Birmingham a "canvas" for films, spike in film shoots in city noticable

  42  and  Woodlawn  are two popular feature films that were shot in Birmingham.

42 and Woodlawn are two popular feature films that were shot in Birmingham.

By Rachel Burchfield/BBA

More movies are being made in Birmingham, and that means a substantial economic impact for the city.

With production value in Birmingham totaling roughly $18 million to $20 million, that translates into about $600,000 to $700,000 in local tax revenue, in addition to money spent in Birmingham for hotel or apartment rentals for the cast and crew, vehicle and equipment rentals and meals eaten at local restaurants or catered by local caterers.

As more films come Birmingham’s way, there could be a growing need for new businesses to accommodate the industry, said Buddy Palmer, president and CEO of Create Birmingham. Create Birmingham is charged with recruiting incoming productions to Birmingham and, once the productions have chosen the city, to roll out the welcome mat and serve as the first line of communication the filmmakers have with the Birmingham community.

“There is a substantial impact [on Birmingham’s economy],” he said. “There is an ecosystem of small businesses that work around film. As we move forward and get more and more consistent work, new businesses will be able to launch that cater to the market.”

Celebrities like John Travolta have been making Birmingham their temporary home as they film movies in the Magic City. Travolta is currently filming his second film in a row in Birmingham, a Fred Durst-directed project called Moose. Travolta wrapped the film Trading Paint in Birmingham last fall and it is currently in post-production. Moose also stars former teen heartthrob Devon Sawa and is directed by Durst, the former frontman of the popular rock group Limp Bizkit.

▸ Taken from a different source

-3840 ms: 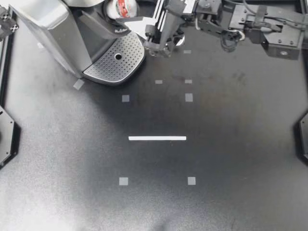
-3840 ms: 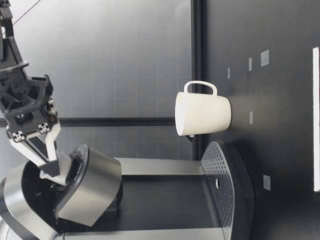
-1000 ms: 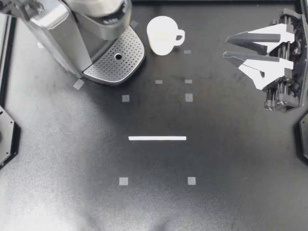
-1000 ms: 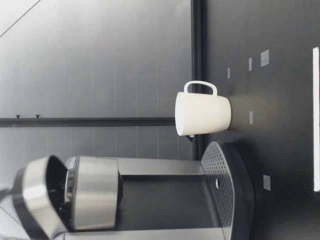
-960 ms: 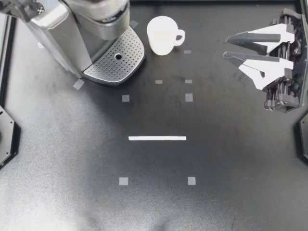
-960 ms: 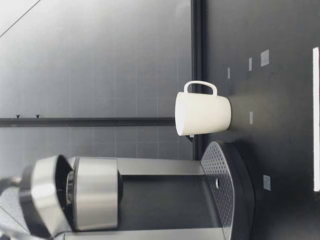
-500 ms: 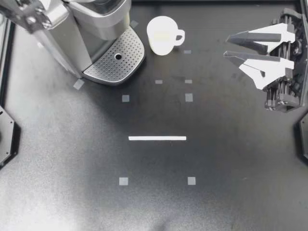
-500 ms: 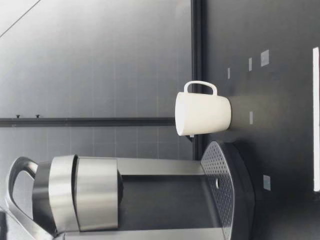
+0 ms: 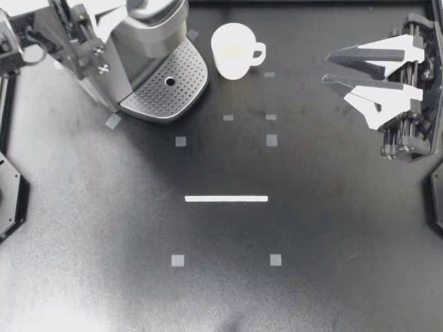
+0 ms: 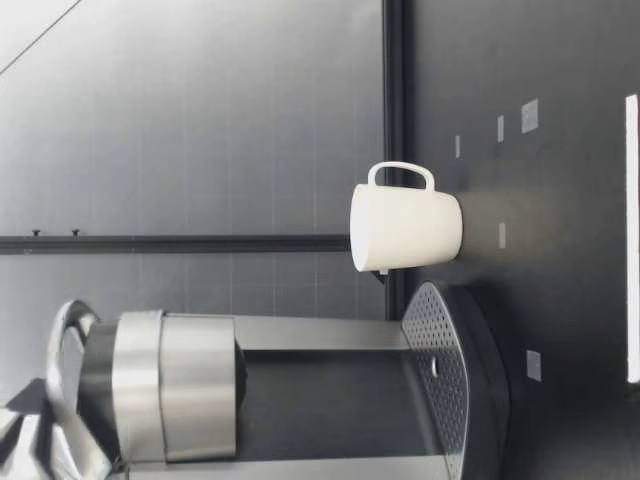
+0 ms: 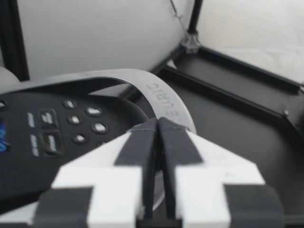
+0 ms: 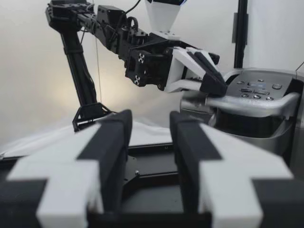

State film incentives are likely the cause of Birmingham’s recent film boom, Palmer said. The incentives, along with the preservation of so many historic buildings downtown and the ability for directors and cinematographers to find urban, suburban and rural landscapes in close proximity, make Birmingham a hotbed for Hollywood.

“Birmingham is the canvas,” Palmer said. “Birmingham is architecturally diverse and offers ease of movement.”

Feature films, documentaries, music videos, web series and commercials have filmed here, Palmer said.

Palmer credits brothers Andy and Jon Erwin, filmmakers who work primary in the faith-based genre and have made movies such as Woodlawn, October Baby and Mom’s Night Out in Birmingham, for employing local crew members on their films. The local crew base has grown so competent that films that come to town use mostly local crews rather than flying them in. This creates an additional 50 to 150 jobs every time a production comes to town, which is happening more and more consistently.

“Consistent film work in Birmingham builds quality and allows crew to improve at their craft,” Palmer said. “It’s full-time work, and even though they are moving from project to project, they are pursuing their craft.”

Filmmakers are impressed by the city’s hospitality and its food, Palmer said, calling meals eaten here some of the best they’ve ever had.

The cast and crew of Moose filmed last week outside of downtown restaurant Brick and Tin. Server Amy Vines said she noticed more people flocking to the area. Customers chose to eat at Brick and Tin, specifically outside, so they could catch a glimpse of Travolta and Durst filming.

“It definitely drew more people to this area,” she said. “It was a scene.”

And this moviemaking trend shows no signs of stopping. Palmer and his team are working on a film now for late spring or early summer, and there is the potential of a series from a major cable network to be shot in town soon.

“The momentum continues to improve,” Palmer said. “We are just scratching the surface on awareness of Birmingham as a good destination and a cool place to spend a couple of months of time.”